I listed Carson Wentz as a sit this week, but that doesn’t mean his pass-catchers can’t deliver. Even with an improved pass-rush, Seattle has allowed seventh-most receiving yards and fourth-most receptions to WRs, warranting both Jalen Reagor and Travis Fulgham as low-end WR3s this week.
The rookie is tied for the team-lead in targets (19) over the past three games, so his breakout game is looming. He also leads the team in end-zone targets — he is the Eagles’ wide receiver to bet on to score in this spot.
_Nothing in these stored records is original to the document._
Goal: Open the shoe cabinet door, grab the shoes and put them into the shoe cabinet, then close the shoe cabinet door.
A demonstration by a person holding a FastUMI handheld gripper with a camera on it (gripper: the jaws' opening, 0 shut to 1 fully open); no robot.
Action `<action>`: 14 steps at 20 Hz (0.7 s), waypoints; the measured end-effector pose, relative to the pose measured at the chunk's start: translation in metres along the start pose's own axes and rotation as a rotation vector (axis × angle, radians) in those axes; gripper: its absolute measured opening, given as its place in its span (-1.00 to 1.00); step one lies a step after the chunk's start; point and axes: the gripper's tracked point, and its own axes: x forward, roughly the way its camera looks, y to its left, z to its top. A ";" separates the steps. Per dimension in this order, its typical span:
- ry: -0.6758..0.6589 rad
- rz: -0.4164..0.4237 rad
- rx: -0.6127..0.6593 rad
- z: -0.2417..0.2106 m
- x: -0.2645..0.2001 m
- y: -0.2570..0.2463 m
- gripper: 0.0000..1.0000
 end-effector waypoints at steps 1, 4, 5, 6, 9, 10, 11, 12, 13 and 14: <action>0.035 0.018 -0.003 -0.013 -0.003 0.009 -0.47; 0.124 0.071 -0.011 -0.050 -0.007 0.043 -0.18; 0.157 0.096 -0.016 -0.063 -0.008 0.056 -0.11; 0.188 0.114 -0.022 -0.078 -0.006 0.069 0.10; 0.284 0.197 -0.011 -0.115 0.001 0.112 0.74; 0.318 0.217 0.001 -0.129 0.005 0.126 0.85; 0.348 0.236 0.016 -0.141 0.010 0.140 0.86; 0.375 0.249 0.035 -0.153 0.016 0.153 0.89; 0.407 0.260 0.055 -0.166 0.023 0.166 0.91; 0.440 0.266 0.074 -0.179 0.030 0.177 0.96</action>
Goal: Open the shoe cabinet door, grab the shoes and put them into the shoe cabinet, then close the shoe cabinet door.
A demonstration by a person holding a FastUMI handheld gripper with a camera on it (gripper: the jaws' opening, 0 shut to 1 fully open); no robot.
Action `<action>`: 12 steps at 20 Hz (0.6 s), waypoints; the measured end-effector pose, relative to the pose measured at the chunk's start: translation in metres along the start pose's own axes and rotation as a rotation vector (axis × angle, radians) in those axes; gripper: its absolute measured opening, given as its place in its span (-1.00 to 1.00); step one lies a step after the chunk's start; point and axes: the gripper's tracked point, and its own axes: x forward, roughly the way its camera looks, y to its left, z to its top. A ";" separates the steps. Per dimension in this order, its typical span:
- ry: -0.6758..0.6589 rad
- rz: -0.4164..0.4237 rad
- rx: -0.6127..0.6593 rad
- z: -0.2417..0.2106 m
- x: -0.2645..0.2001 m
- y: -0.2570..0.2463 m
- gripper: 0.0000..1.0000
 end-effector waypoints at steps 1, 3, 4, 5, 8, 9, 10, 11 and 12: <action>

Miles Sanders might have trouble getting going on the ground in this spot versus PFF’s No. 4-ranked run defense, but he should be able to satisfy fantasy managers as a receiver. Seattle has allowed the fourth-most receptions to running backs this season.
Chris Carson looks full-go to return to the lineup this week. The way the team treated Carlos Hyde upon his return from injury — 69% snaps, 14 carries, three targets — makes me think it will put Carson back into a workhorse role.
As of Thursday, he is still practicing in a limited capacity, but unless we hear anything about a setback or limited role, start him with confidence as a high-end RB2 this week. Per PFF’s OL/DL matchup chart, the Seahawks have the fourth-best advantage in the trenches when rushing this week.
There’s a chance Seattle tries to be more balanced on offense in light of Russell Wilson’s recent struggles. In the Seahawks' last game, they ran the ball on 39% of their plays — that was the team's highest run rate since Week 4 when Carson rushed for a season-high 80 yards.